The purpose of this document is to express what the engineering
community as represented by the IETF expects of Internet Service
Providers (ISPs) with respect to security.
It is not the intent of this document to define a set of requirements
that would be appropriate for all ISPs, but rather to raise awareness
among ISPs of the community's expectations, and to provide the
community with a framework for discussion of security expectations
with current and prospective service providers.
Table of Contents
1 Introduction . . . . . . . . . . . . . . . . . . . . . . . . . . 2
1.1 Conventions Used in this Document. . . . . . . . . . . . . . 3
2 Communication. . . . . . . . . . . . . . . . . . . . . . . . . . 3
2.1 Contact Information. . . . . . . . . . . . . . . . . . . . . 3
2.2 Information Sharing. . . . . . . . . . . . . . . . . . . . . 4
2.3 Secure Channels. . . . . . . . . . . . . . . . . . . . . . . 4
2.4 Notification of Vulnerabilities and Reporting Incidents. . . 4
2.5 ISPs and Computer Security Incident Response Teams (CSIRTs). 5
3 Appropriate Use Policy . . . . . . . . . . . . . . . . . . . . . 5
3.1 Announcement of Policy . . . . . . . . . . . . . . . . . . . 6
3.2 Sanctions. . . . . . . . . . . . . . . . . . . . . . . . . . 6
3.3 Data Protection. . . . . . . . . . . . . . . . . . . . . . . 6
4 Network Infrastructure . . . . . . . . . . . . . . . . . . . . . 6
4.1 Registry Data Maintenance. . . . . . . . . . . . . . . . . . 6
4.2 Routing Infrastructure . . . . . . . . . . . . . . . . . . . 7
4.3 Ingress Filtering on Source Address. . . . . . . . . . . . . 7
4.4 Egress Filtering on Source Address . . . . . . . . . . . . . 8
4.5 Route Filtering. . . . . . . . . . . . . . . . . . . . . . . 8
4.6 Directed Broadcast . . . . . . . . . . . . . . . . . . . . . 8
5 Systems Infrastructure . . . . . . . . . . . . . . . . . . . . . 9
5.1 System Management. . . . . . . . . . . . . . . . . . . . . . 9
5.2 No Systems on Transit Networks . . . . . . . . . . . . . . . 9
5.3 Open Mail Relay. . . . . . . . . . . . . . . . . . . . . . . 9
5.4 Message Submission . . . . . . . . . . . . . . . . . . . . . 9
6 References . . . . . . . . . . . . . . . . . . . . . . . . . . .10
7 Acknowledgements . . . . . . . . . . . . . . . . . . . . . . . .12
8 Security Considerations. . . . . . . . . . . . . . . . . . . . .12
9 Author's Address . . . . . . . . . . . . . . . . . . . . . . . .12
10 Full Copyright Statement. . . . . . . . . . . . . . . . . . . .13
The purpose of this document is to express what the engineering
community as represented by the IETF expects of Internet Service
Providers (ISPs) with respect to security. This document is
addressed to ISPs.
By informing ISPs of what this community hopes and expects of them,
the community hopes to encourage ISPs to become proactive in making
security not only a priority, but something to which they point with
pride when selling their services.
Under no circumstances is it the intention of this document to
dictate business practices.
In this document we define ISPs to include organisations in the
business of providing Internet connectivity or other Internet
services including but not restricted to web hosting services,
content providers and e-mail services. We do not include in our
definition of an ISP organisations providing those services for their
This document is offered as a set of recommendations to ISPs
regarding what security and attack management arrangements should be
supported, and as advice to users regarding what they should expect
from a high quality service provider. It is in no sense normative in
its own right. In time it is likely to become dated, and other
expectations may arise. However, it does represent a snapshot of the
recommendations of a set of professionals in the field at a given
point in the development of the Internet and its technology.

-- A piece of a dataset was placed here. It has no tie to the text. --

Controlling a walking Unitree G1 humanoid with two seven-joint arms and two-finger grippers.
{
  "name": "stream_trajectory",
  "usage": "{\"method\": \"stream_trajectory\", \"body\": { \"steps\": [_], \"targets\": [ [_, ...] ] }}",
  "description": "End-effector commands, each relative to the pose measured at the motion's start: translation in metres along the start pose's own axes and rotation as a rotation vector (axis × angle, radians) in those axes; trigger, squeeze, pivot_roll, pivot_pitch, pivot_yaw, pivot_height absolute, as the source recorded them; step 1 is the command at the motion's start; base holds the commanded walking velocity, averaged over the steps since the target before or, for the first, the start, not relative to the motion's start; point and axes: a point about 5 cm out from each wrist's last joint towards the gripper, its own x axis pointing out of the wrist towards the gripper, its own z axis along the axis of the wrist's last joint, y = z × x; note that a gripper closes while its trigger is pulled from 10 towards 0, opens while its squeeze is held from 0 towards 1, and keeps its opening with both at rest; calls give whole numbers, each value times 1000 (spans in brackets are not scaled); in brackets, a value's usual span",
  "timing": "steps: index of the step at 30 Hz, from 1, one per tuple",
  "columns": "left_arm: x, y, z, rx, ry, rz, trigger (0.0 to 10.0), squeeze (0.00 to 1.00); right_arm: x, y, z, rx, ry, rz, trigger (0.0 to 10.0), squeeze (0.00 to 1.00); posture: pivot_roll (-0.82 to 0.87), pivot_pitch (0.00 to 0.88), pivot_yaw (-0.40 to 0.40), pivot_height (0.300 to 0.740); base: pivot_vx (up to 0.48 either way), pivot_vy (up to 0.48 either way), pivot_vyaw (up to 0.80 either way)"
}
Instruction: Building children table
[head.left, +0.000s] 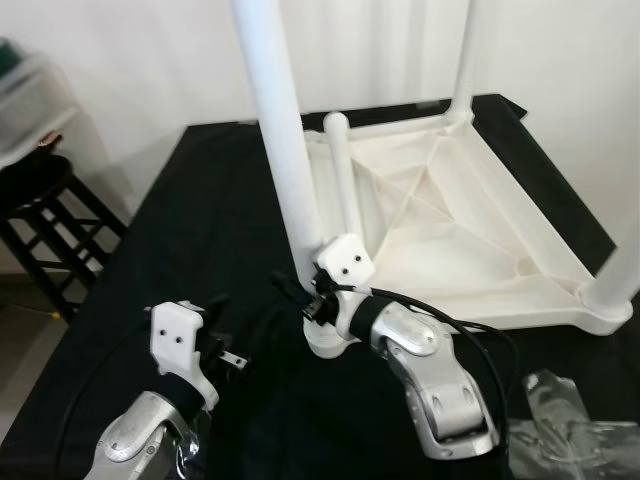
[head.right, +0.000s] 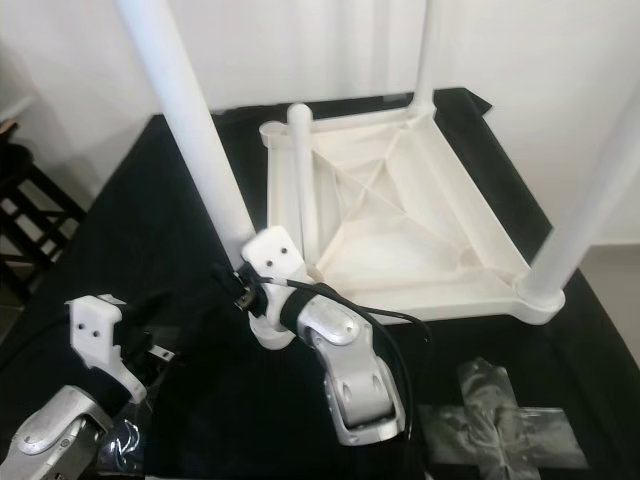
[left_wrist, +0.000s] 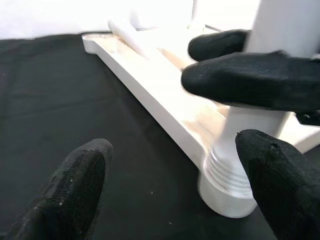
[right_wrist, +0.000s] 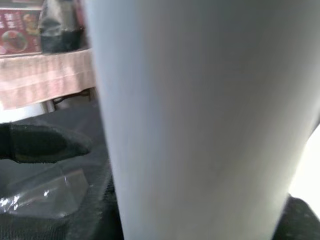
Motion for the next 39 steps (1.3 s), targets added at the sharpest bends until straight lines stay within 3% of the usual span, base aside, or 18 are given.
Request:
{"method": "stream_trajectory", "body": {
  "steps": [1,6,7,8,9,15,18,19,20,21,22,29,34,35,36,37,38,39],
  "targets": [
    [-5,3,-5,30,42,7,10000,0,-3,-12,-30,123,135,-24,10000,1000,-38,152,99,740,0,0,0],
    [-8,0,-7,67,59,2,10000,0,1,-18,0,145,-24,158,10000,1000,-30,128,93,740,0,0,0],
    [-10,-3,-9,85,71,-10,10000,0,-1,-25,14,89,-106,286,10000,675,-32,114,94,740,0,0,0],
    [-10,-3,-9,85,71,-10,10000,0,-1,-25,14,89,-106,286,10000,675,-32,114,94,740,0,0,0],
    [-11,-5,-11,90,73,-14,10000,0,-2,-35,20,21,-135,375,10000,0,-23,104,88,740,0,0,0],
    [-11,-7,-13,100,63,-7,10000,0,1,-55,30,-63,-129,572,10000,0,-17,95,79,740,0,0,0],
    [-12,-8,-15,101,60,4,10000,0,11,-63,34,-40,-77,706,10000,0,-3,75,66,740,0,0,0],
    [-12,-8,-16,101,60,5,10000,0,12,-64,34,-33,-67,720,7020,0,-3,75,66,740,0,0,0],
    [-12,-9,-16,99,58,6,10000,0,15,-67,34,-36,-59,724,1216,0,6,67,58,740,0,0,0],
    [-12,-9,-16,99,58,6,10000,0,15,-67,34,-36,-59,724,1216,0,6,67,58,740,0,0,0],
    [-12,-9,-16,99,57,7,10000,0,16,-68,34,-40,-56,726,0,0,8,66,56,740,0,0,0],
    [-11,-10,-20,95,54,6,10000,0,15,-74,26,1,-67,774,0,0,4,50,48,740,0,0,0],
    [-10,-12,-22,77,58,-21,10000,0,4,-76,2,-7,-39,671,0,0,-2,49,43,740,0,0,0],
    [-11,-13,-23,73,62,-32,10000,0,-1,-71,-11,11,6,579,0,0,9,49,26,740,0,0,0],
    [-13,-14,-23,70,66,-44,10000,0,4,-60,-32,28,92,279,0,0,12,51,25,740,0,0,0],
    [-13,-14,-23,70,66,-44,10000,0,4,-60,-32,28,92,279,0,0,12,51,25,740,0,0,0],
    [-14,-13,-23,68,68,-51,10000,0,4,-54,-43,25,151,47,0,0,-4,61,36,740,0,0,0],
    [-14,-13,-23,68,68,-51,10000,0,4,-54,-43,25,151,47,0,0,-4,61,36,740,0,0,0]
  ]
}}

1.1 Conventions Used in this Document
The key words "REQUIRED", "MUST", "MUST NOT", "SHOULD", "SHOULD NOT",
and "MAY" in this document are to be interpreted as described in "Key
words for use in RFCs to Indicate Requirement Levels" [RFC2119].
The community's most significant security-related expectations of
ISPs relate to the availability of communication channels for dealing
with security incidents.
2.1 Contact Information
ISPs SHOULD adhere to [RFC2142], which defines the mailbox SECURITY
for network security issues, ABUSE for issues relating to
inappropriate public behaviour and NOC for issues relating to network
infrastructure. It also lists additional mailboxes that are defined
for receiving queries and reports relating to specific services.
ISPs may consider using common URLs for expanded details on the above
In addition, ISPs have a duty to make sure that their contact
information, in Whois, in routing registries [RFC1786] or in any
other repository, is complete, accurate and reachable.
2.2 Information Sharing
ISPs SHOULD have clear policies and procedures on the sharing of
information about a security incident with their customers, with
other ISPs, with Incident Response Teams, with law enforcement or
with the press and general public.
ISPs should have processes in place to deal with security incidents
that traverse the boundaries between them and other ISPs.
2.3 Secure Channels
ISPs SHOULD be able to conduct such communication over a secure
channel. Note, however, that in some jurisdictions secure channels
might not be permitted.
2.4 Notification of Vulnerabilities and Reporting of Incidents
ISPs SHOULD be proactive in notifying customers of security
vulnerabilities in the services they provide. In addition, as new
vulnerabilities in systems and software are discovered they should
indicate whether their services are threatened by these risks.
When security incidents occur that affect components of an ISP's
infrastructure the ISP should promptly report to their customers
- who is coordinating response to the incident
- the vulnerability
- how service was affected
- what is being done to respond to the incident
- whether customer data may have been compromised
- what is being done to eliminate the vulnerability
- the expected schedule for response, assuming it can be
Many ISPs have established procedures for notifying customers of
outages and service degradation. It is reasonable for the ISP to use
these channels for reporting security-related incidents. In such
cases, the customer's security point of contact might not be the
person notified. Rather, the normal point of contact will receive
the report. Customers should be aware of this and make sure to route
such notifications appropriately.
2.5 Incident Response and Computer Security Incident Response Teams
A Computer Security Incident Response Team (CSIRT) is a team that
performs, coordinates, and supports the response to security
incidents that involve sites within a defined constituency. The
Internet community's expectations of CSIRTs are described in
"Expectations for Computer Security Incident Response" [RFC2350].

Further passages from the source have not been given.